(Supplied material)

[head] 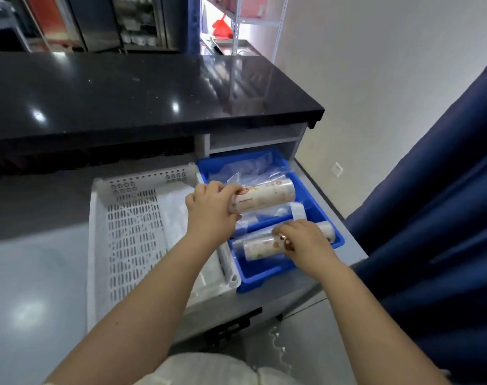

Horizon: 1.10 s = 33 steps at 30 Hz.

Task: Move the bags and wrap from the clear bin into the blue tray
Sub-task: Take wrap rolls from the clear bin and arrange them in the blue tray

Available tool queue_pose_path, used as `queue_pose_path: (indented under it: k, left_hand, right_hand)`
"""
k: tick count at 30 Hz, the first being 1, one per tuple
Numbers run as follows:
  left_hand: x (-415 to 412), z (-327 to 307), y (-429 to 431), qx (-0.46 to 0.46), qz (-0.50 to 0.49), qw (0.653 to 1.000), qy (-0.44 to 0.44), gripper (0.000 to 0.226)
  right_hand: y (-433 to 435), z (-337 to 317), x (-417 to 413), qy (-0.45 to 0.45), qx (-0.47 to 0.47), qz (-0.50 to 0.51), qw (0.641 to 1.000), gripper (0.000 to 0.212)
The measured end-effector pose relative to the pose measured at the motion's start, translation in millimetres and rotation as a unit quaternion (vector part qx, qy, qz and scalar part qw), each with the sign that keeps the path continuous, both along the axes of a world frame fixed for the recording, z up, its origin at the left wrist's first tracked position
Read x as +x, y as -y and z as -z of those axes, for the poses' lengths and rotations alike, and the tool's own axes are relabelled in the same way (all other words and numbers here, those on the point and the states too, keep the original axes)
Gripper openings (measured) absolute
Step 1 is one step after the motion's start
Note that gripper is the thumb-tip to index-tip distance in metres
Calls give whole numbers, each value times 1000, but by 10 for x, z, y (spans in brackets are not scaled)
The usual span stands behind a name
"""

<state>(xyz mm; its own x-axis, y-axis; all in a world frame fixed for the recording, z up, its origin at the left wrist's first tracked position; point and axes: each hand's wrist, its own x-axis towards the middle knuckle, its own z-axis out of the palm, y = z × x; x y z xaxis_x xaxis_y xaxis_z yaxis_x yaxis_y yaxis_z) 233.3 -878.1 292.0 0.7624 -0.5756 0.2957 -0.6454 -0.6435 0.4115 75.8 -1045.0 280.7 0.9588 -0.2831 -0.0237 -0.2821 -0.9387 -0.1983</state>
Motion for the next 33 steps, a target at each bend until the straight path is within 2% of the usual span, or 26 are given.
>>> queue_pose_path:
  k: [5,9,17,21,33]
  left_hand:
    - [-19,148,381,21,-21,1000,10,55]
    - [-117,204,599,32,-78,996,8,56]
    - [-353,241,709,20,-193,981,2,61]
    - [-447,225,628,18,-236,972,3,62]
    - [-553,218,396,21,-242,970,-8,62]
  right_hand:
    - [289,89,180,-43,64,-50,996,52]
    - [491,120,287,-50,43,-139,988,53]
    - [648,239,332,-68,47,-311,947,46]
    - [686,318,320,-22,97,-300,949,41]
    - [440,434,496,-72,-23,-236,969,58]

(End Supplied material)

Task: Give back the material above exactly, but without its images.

Finished task:
[head] 

Horizon: 1.10 s = 33 steps at 30 Hz.

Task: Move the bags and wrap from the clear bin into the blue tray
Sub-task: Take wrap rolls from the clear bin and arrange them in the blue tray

Available tool queue_pose_path, used as `queue_pose_path: (indented under it: k, left_hand, right_hand)`
"""
k: tick count at 30 Hz, the first being 1, one per tuple
Numbers run as follows:
  left_hand: x (-415 to 412), z (-327 to 307), y (-429 to 431), qx (-0.46 to 0.46), qz (-0.50 to 0.49), qw (0.653 to 1.000), qy (-0.44 to 0.44), gripper (0.000 to 0.226)
  right_hand: y (-433 to 435), z (-337 to 317), x (-417 to 413), qy (-0.45 to 0.45), qx (-0.47 to 0.47), qz (-0.50 to 0.51), qw (0.641 to 1.000), gripper (0.000 to 0.212)
The measured end-effector pose relative to the pose measured at the motion's start, translation in millimetres and rotation as a unit quaternion (vector part qx, qy, qz and scalar part qw), each with the sign that keeps the path continuous, both along the axes of a world frame fixed for the recording, z up, its origin at the left wrist's first tracked position
Read x as +x, y as -y and z as -z of those axes, for the poses' lengths and rotations alike, and the tool's own axes are relabelled in the same way (all other words and numbers here, those on the point and the states too, keep the original axes)
Gripper openings (measured) absolute
Step 1 is one step after the motion's start
Note that gripper is the thumb-tip to index-tip distance in metres
Calls give whole numbers, each value times 1000, but by 10 for x, z, y (spans in brackets are not scaled)
The usual span stands behind a name
"""

<state>(xyz mm; its own x-axis, y-axis; all in a world frame fixed for the recording, z up, its origin at the left wrist's first tracked position; point and axes: each hand's wrist, its own x-axis towards the middle knuckle, its own z-axis out of the palm, y = z × x; x y z xaxis_x xaxis_y xaxis_z yaxis_x yaxis_y yaxis_z) 233.3 -878.1 292.0 0.7624 -0.5756 0.2957 -0.6454 -0.6435 0.4115 75.8 -1045.0 280.7 0.9588 -0.2831 -0.0237 -0.2821 -0.9387 -0.1983</state>
Motion for the next 33 steps, a target at each bend until the straight path is within 2% of the usual span, or 26 are given.
>>> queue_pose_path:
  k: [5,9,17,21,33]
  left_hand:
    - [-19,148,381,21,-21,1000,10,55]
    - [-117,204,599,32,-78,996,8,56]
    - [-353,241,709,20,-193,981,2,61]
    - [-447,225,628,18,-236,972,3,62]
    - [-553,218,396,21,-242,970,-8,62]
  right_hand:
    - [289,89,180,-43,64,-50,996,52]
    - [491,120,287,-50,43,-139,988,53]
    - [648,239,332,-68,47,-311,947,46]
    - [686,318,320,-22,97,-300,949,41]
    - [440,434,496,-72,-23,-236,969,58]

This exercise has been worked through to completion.